### Problem to solve
Gather every line below where "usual" appears.

### The records
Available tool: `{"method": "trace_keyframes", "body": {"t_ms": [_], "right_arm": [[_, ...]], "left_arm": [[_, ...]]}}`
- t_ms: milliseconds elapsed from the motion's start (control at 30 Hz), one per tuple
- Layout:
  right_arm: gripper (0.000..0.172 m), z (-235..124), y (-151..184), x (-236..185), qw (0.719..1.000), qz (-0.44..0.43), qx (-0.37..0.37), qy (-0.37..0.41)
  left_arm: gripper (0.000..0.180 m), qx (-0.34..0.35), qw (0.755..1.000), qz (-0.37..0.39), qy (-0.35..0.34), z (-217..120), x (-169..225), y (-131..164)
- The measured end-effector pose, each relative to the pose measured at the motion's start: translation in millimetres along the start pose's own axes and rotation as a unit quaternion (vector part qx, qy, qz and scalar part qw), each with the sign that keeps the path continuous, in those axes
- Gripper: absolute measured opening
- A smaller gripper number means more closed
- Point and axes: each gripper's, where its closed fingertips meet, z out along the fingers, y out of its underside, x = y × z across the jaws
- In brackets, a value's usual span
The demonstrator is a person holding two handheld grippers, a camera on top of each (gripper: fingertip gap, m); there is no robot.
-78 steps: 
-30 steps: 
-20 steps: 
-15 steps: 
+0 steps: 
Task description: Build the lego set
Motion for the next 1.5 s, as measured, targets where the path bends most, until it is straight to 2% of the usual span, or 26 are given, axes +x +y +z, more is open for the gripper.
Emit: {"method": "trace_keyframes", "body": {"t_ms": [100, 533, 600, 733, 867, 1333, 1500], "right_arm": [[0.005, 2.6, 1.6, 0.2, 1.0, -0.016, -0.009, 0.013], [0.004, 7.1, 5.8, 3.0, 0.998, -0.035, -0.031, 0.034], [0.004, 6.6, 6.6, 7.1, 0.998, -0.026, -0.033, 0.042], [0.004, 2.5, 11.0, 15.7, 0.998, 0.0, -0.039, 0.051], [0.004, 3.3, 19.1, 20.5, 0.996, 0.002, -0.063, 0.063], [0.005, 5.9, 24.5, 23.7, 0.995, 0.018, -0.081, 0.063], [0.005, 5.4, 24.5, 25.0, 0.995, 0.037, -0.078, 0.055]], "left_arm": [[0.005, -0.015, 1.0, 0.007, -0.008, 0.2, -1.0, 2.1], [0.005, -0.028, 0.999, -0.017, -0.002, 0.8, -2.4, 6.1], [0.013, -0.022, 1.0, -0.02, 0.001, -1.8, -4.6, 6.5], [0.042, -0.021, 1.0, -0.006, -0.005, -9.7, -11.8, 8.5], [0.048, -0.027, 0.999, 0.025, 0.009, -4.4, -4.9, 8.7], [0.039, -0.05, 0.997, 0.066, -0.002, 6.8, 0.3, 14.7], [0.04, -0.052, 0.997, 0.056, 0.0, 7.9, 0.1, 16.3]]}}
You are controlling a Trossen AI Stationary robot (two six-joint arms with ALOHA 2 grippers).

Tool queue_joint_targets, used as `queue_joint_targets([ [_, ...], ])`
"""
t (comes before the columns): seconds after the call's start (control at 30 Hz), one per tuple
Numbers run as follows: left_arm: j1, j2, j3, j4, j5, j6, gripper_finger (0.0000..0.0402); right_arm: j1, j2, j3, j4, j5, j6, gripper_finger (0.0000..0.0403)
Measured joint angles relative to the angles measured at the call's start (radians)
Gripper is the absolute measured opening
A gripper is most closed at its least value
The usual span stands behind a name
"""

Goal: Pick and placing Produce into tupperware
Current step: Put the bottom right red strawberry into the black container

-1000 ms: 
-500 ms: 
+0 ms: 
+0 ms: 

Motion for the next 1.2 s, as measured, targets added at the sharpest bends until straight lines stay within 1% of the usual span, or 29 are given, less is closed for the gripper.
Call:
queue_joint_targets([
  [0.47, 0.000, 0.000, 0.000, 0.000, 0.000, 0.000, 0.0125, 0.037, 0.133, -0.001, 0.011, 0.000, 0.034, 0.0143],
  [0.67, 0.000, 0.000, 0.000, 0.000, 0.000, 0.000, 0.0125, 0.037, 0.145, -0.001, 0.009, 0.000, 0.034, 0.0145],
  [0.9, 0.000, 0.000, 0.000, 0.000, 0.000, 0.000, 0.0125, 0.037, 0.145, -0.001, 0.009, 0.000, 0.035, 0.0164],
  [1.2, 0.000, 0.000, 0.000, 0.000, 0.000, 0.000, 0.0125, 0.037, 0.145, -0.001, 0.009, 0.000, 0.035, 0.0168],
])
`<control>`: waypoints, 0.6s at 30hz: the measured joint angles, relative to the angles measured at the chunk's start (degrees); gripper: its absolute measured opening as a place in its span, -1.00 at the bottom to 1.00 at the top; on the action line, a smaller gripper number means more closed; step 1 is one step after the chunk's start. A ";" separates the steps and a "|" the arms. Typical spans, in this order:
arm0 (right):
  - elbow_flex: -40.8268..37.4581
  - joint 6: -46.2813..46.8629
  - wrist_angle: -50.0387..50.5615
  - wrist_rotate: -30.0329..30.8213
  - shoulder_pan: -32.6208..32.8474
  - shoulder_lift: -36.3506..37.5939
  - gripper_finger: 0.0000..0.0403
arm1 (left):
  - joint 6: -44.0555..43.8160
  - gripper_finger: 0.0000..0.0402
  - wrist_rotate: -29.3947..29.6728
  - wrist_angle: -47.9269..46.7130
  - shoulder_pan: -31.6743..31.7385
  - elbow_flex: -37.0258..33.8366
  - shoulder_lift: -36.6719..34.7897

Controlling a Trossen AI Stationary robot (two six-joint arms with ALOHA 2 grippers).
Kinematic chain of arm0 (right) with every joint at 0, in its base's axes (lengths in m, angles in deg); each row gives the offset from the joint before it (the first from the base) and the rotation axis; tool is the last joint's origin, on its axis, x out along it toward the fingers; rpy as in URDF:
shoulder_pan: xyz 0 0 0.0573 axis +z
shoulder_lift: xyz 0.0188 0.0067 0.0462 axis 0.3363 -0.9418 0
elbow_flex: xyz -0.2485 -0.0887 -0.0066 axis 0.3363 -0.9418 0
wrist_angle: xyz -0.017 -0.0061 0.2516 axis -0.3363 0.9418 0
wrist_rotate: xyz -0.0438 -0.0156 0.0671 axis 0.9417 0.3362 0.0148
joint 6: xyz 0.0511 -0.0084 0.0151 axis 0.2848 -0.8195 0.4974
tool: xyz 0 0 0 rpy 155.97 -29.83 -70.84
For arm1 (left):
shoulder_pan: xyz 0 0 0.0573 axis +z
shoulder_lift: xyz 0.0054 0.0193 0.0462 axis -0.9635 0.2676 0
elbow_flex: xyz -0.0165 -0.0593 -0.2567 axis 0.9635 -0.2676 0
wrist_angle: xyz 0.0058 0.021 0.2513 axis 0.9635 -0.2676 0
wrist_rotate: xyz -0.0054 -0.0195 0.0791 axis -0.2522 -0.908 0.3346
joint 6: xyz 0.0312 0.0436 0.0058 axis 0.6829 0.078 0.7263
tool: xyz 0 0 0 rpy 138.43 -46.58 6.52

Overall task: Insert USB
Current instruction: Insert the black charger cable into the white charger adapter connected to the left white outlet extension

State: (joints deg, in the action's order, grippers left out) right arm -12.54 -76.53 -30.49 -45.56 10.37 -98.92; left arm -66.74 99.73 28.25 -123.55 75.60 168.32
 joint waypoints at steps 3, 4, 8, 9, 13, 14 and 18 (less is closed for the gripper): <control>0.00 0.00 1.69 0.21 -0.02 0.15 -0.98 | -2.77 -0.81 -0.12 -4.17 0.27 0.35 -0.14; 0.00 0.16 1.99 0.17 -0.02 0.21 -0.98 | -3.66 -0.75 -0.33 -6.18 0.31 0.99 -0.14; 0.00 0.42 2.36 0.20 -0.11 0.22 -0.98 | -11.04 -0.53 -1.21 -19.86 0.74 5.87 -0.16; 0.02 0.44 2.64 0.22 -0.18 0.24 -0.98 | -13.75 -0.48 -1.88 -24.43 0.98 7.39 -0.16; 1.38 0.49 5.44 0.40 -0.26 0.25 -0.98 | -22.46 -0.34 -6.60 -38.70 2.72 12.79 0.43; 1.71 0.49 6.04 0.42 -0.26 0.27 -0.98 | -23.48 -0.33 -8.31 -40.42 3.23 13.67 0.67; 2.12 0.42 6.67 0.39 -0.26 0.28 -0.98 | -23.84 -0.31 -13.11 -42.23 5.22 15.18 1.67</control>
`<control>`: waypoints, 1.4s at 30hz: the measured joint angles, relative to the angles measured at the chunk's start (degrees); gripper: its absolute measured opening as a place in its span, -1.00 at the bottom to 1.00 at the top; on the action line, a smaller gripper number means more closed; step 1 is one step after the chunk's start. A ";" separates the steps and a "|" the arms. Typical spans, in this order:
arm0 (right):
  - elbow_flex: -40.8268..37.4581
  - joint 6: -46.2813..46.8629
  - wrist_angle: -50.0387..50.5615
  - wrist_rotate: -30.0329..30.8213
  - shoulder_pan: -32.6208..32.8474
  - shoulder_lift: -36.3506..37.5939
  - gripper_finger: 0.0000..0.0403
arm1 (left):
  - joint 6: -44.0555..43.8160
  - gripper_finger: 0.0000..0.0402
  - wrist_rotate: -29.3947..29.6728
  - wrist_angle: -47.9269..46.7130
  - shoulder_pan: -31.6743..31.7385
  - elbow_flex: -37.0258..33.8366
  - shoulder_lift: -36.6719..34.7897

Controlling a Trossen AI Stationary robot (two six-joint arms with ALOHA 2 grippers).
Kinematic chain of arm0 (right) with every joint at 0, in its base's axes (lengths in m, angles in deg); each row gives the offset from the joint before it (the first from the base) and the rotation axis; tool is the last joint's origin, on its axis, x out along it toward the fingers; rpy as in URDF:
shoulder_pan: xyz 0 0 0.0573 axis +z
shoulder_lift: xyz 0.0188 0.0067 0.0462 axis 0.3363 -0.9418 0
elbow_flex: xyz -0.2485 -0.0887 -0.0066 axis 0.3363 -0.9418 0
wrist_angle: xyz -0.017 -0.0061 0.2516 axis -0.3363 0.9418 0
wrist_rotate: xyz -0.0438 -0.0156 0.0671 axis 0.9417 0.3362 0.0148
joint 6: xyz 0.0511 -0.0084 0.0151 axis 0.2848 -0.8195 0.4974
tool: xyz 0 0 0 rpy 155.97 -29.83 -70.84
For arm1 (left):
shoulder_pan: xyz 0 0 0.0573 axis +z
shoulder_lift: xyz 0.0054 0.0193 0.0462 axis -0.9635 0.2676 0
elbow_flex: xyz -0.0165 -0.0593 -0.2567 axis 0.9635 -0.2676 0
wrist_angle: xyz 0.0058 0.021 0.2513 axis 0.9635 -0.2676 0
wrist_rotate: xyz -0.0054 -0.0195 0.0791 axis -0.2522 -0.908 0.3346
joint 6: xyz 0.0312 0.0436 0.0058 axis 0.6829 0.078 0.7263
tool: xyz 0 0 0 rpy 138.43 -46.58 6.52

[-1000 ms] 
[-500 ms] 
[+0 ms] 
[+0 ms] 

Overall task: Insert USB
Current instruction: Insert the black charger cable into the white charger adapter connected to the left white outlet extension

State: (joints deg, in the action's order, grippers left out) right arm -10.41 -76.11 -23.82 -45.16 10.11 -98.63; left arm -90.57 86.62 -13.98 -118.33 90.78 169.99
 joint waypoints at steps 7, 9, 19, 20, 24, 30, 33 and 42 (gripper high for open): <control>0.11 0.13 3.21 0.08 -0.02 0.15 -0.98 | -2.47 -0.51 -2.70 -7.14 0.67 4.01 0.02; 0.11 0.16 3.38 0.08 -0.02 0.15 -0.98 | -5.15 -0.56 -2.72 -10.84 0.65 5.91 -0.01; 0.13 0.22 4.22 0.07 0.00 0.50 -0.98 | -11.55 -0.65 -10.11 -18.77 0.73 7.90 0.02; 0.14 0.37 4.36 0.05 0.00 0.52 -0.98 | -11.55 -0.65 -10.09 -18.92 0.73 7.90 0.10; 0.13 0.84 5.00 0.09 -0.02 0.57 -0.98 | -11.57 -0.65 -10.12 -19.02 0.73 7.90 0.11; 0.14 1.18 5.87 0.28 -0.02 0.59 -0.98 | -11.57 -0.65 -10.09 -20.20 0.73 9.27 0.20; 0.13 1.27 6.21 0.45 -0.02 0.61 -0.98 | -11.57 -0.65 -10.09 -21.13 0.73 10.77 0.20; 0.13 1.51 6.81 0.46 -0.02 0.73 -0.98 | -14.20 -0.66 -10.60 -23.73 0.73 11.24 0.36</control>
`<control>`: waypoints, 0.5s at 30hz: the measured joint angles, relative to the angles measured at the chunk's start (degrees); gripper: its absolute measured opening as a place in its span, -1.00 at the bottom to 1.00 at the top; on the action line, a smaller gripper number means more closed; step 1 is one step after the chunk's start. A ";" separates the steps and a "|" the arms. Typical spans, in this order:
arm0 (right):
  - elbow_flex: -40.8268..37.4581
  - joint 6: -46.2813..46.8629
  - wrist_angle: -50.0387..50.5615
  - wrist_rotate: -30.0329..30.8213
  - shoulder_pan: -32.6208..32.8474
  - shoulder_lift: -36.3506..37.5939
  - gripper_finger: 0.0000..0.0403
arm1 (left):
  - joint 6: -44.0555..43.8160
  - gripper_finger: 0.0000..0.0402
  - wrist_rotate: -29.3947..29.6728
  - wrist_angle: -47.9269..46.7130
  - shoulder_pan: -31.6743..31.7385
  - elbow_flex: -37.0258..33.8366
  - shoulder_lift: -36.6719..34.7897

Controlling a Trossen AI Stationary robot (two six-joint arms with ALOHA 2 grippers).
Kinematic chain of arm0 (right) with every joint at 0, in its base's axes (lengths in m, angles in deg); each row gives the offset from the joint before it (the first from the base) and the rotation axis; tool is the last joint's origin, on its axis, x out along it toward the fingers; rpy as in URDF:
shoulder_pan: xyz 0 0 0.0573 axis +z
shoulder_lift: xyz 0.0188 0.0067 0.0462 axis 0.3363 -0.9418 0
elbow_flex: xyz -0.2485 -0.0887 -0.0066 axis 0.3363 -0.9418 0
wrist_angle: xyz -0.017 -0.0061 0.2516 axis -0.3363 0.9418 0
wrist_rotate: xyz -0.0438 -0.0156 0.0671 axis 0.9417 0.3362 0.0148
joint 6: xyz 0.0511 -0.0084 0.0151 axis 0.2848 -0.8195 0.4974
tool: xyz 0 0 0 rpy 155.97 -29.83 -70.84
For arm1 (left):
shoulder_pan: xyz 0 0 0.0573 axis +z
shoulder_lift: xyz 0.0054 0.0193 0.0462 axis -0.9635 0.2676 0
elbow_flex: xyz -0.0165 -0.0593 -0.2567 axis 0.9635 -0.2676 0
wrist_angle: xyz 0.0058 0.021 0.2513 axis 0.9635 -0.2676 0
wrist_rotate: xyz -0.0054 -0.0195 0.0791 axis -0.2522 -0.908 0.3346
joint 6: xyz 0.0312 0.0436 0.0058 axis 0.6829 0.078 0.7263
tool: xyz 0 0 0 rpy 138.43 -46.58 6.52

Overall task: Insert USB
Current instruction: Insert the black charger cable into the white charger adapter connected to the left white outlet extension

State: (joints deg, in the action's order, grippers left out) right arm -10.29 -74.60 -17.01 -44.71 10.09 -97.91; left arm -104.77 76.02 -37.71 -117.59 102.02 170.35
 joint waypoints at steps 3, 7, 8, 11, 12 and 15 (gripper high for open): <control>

### Solution
- In brackets, a value's usual span
Motion for the next 1.5 s, as measured, targets where the path bends most, until it is straight to 2% of the usual span, or 26 are given, axes +x +y +z, more is open for the gripper.
The usual span stands behind a name
Motion for the next 1.2 s, as measured, targets added at the sharpest bends until straight lines stay within 1% of the usual span, or 29 are given, less is closed for the gripper.

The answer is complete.